A pivotal moment came in the summer of 2020 during the Covid-19 pandemic. Blackboards and benches were set up on the grass outside Harvard’s Jefferson physics lab, and the researchers could finally meet up in person. They worked out that, like the conformal symmetry which relates each photon ring to the next subring, the successive tones of a ringing black hole are related to each other by conformal symmetry. This relationship between the photon rings and the black hole vibrations could be a "harbinger" of holography, said Strominger.
Another clue that the photon ring may hold special significance comes from the counterintuitive way the ring relates to the black hole’s geometry. "It’s very, very weird," Hadar said. "As you move along different points on the photon ring, you are actually probing different radii" or depths into the black hole.
These findings imply to Strominger that the photon ring, rather than the event horizon, is a "natural candidate" for part of the holographic plate of a spinning black hole.
If so, there may be a new way to picture what happens to information about objects that fall into black holes — a long-standing mystery known as the black hole information paradox.
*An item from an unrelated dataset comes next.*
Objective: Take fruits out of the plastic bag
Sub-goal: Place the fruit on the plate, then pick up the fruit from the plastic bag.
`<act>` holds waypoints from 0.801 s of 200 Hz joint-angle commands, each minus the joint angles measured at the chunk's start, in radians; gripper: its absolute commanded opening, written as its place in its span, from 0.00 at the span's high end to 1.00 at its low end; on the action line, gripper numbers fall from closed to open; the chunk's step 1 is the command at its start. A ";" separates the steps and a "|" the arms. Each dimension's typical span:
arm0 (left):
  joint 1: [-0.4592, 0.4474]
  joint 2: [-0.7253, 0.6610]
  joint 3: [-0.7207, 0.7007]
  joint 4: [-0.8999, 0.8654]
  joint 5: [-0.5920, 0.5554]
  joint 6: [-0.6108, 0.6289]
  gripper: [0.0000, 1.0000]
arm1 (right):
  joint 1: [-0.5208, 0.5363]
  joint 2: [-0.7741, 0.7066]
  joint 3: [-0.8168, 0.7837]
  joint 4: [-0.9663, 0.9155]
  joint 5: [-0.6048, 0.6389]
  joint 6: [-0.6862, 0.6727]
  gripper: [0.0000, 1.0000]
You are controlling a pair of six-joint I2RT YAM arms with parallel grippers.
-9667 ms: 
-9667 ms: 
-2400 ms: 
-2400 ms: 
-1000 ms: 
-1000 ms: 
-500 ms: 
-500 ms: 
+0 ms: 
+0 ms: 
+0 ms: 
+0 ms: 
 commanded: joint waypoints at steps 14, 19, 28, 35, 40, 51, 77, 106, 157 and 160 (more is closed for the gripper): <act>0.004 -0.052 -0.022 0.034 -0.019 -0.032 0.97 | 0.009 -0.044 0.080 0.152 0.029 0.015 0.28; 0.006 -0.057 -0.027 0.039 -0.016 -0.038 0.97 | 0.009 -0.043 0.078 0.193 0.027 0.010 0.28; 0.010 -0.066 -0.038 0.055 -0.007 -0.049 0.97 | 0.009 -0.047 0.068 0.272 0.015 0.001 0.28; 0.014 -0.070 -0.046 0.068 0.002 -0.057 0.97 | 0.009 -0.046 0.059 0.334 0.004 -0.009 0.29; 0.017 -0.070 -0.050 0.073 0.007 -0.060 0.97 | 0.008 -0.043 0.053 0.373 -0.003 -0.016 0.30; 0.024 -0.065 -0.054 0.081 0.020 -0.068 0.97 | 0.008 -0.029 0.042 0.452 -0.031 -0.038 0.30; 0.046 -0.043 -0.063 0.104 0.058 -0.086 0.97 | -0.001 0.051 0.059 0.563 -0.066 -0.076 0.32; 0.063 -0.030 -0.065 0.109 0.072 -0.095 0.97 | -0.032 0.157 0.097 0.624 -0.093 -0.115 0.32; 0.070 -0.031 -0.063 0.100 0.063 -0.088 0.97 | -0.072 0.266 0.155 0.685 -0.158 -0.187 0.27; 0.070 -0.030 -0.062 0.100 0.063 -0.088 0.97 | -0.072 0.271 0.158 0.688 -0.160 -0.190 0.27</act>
Recent calculations indicate that this information is somehow preserved by the universe as a black hole slowly evaporates. Strominger now speculates that the information might be stored in the holographic plate. "Perhaps information doesn’t really fall into the black hole, but it sort of stays in a cloud around outside the black hole, which probably extends to the photon ring," he said. "But we don’t understand how it’s coded in there, or exactly how that works."
A Call to Theorists
Strominger and company’s hunch that the holographic dual lives in or around the photon ring has been met with skepticism by some quantum gravity theorists, who see it as too bold an extrapolation from the ring’s conformal symmetry. "Where the holographic dual lives is a much deeper question than: What is the symmetry?" said Daniel Harlow, a quantum gravity and black hole theorist at the Massachusetts Institute of Technology. Although he is in favor of further research on the issue, Harlow stresses that a convincing holographic duality, in this case, must show how the properties of the photon ring, such as individual photons’ orbits and frequencies, mathematically map onto the fine-grained quantum details of the black hole.
Nevertheless, several experts said that the new research offers a useful needle that any proposed holographic dual must thread: The dual must be able to encode the unusual vibration pattern of a spinning black hole after it has been struck like a bell. "Demanding the quantum system that describes the black hole reproduces all of that complexity is an incredibly powerful constraint — and one that we’ve never tried to exploit before," said Strominger. Eva Silverstein, a theoretical physicist at Stanford University, said, "It seems like a very nice piece of theoretical data for people to try to reproduce when attempting a holographic dual description."
Maldacena agreed, saying, "One would like to understand how to incorporate this into a holographic dual. So it will probably stimulate some research in that direction."
Maloney suspects that the newfound symmetry of the photon ring will spur interest among both theorists and observers. If hoped-for upgrades to the Event Horizon Telescope get funded, it could start to detect photon rings within a few years.
Future measurements of these rings won’t directly test holography, though — rather, the data will allow extreme tests of general relativity near black holes. It’s up to theorists to determine with pen-and-paper calculations if the structure of the infinite light traps around black holes can mathematically encrypt the secrets within.